Dial-A-Song: Sam Battle, aka Look Mum No Computer, with his KiloDrone, a musical instrument with 1,000 individually adjustable oscillators.
Photo: Sam Battle

When the COVID-19 lockdown came to the United Kingdom, Sam Battle became a man on a mission. Battle has created many unusual electronic musical instruments under the sobriquet of Look Mum No Computer, including an organ made out of singing Furbys and a synthesizer-bicycle hybrid. As people isolated themselves, he embarked on his most ambitious project yet: the KiloDrone.

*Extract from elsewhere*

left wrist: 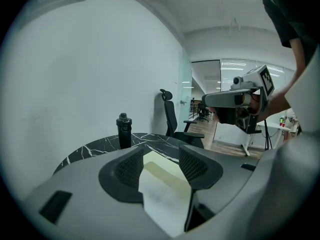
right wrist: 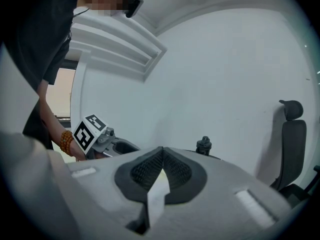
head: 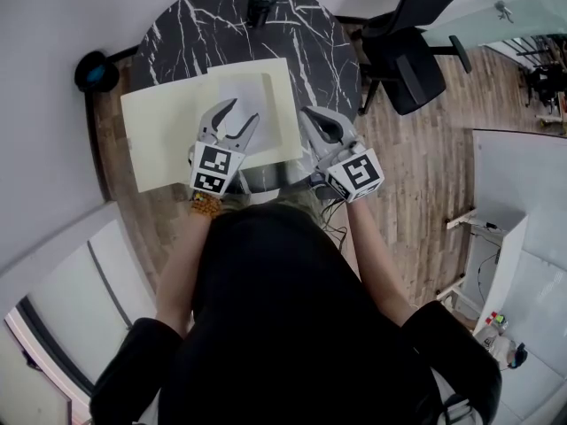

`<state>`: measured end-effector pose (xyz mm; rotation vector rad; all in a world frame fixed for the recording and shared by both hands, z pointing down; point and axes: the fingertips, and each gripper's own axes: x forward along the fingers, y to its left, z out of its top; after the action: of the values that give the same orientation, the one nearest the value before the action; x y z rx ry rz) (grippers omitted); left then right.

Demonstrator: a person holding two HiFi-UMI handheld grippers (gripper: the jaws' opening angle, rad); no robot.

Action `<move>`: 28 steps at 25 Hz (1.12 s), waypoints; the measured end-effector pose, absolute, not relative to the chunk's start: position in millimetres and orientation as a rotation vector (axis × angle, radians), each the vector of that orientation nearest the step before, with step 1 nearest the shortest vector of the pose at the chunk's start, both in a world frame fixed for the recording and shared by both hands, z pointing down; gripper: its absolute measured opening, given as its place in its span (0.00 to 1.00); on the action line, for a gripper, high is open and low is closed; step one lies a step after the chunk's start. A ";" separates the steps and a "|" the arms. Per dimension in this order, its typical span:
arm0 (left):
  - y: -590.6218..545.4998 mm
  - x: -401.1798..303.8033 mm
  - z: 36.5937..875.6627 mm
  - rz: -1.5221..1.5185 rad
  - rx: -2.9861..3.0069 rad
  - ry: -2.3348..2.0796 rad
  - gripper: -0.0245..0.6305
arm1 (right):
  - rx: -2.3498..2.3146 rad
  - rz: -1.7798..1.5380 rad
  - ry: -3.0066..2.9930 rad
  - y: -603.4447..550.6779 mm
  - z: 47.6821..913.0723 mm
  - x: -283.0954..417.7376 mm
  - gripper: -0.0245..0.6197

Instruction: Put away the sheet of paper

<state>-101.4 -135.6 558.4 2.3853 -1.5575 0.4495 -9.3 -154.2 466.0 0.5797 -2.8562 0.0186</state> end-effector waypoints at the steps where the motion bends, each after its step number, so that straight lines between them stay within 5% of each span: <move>1: -136.1 -102.2 555.9 0.447 2.384 -1.562 0.39 | 0.576 0.013 -2.858 -154.6 464.7 -10.1 0.04; 6: -136.6 -104.8 541.0 0.418 2.391 -1.563 0.18 | 0.539 -0.019 -2.863 -153.3 459.4 -13.2 0.04; 11: -135.6 -103.2 499.8 0.341 2.478 -1.652 0.12 | 0.540 -0.051 -2.879 -156.2 447.1 -14.4 0.04; 28: -103.1 -92.5 293.0 -0.142 2.796 -2.007 0.06 | 0.529 -0.185 -3.048 -133.1 317.0 -42.1 0.04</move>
<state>-92.5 -103.1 293.0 2.7957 -2.0068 -0.1423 -42.1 -133.1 317.0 0.5290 -3.0478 -0.1848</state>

Many of Battle’s projects involve analog synthesizers, in which a tone is generated by a circuit oscillating at audio frequencies. Multiple oscillators allow a synth to generate multiple tones simultaneously, creating richer sounds. Which raises the question: Can you ever have too many oscillators?

The KiloDrone was built to answer that question. It’s a drone synth, which means it produces sustained sounds, rather than the characteristic attack and decay of, say, a piano. Typically, a drone synth has two to eight oscillators. The KiloDrone, as its name suggests, has 1,000.

The genesis of the KiloDrone came when Battle was “messing around with some transistors, and found a circuit that was lighting up an LED when it shouldn’t be,” he explains. Battle found that he’d rediscovered the reverse-avalanche oscillator, which requires just a capacitor, resistor, and transistor. He realized he could use it as an adjustable audio oscillator, and relied on one for a Red Bull sponsorship in which he built a light-controlled synthesizer out of a drink can in 2017. After that, while he was touring in Europe, a friend joked that he should build “a big box of them.”

“Whenever something captures my imagination, it sort of stays there until it’s done,” says Battle. So he built the 100-oscillator MegaDrone. “And it didn’t seem like that was enough,” says Battle, who quickly settled on 1,000 oscillators as his next target. But “I kept on procrastinating. Then at the beginning of lockdown I was like, ‘I’ve got a few months. I may as well pick up that project.’ ”

A 1,000-oscillator analog synth isn’t exactly portable. The KiloDrone is wall mounted, 2.3 meters high, and 4 meters wide. Each oscillator is connected to an LED as well as a tuning knob and volume control. The oscillators are grouped in banks of 10, with each bank equipped with a master tuning and level control. (You can buy one of the printed circuit boards used to make the banks for US $53 and build your own smaller, standalone drone.)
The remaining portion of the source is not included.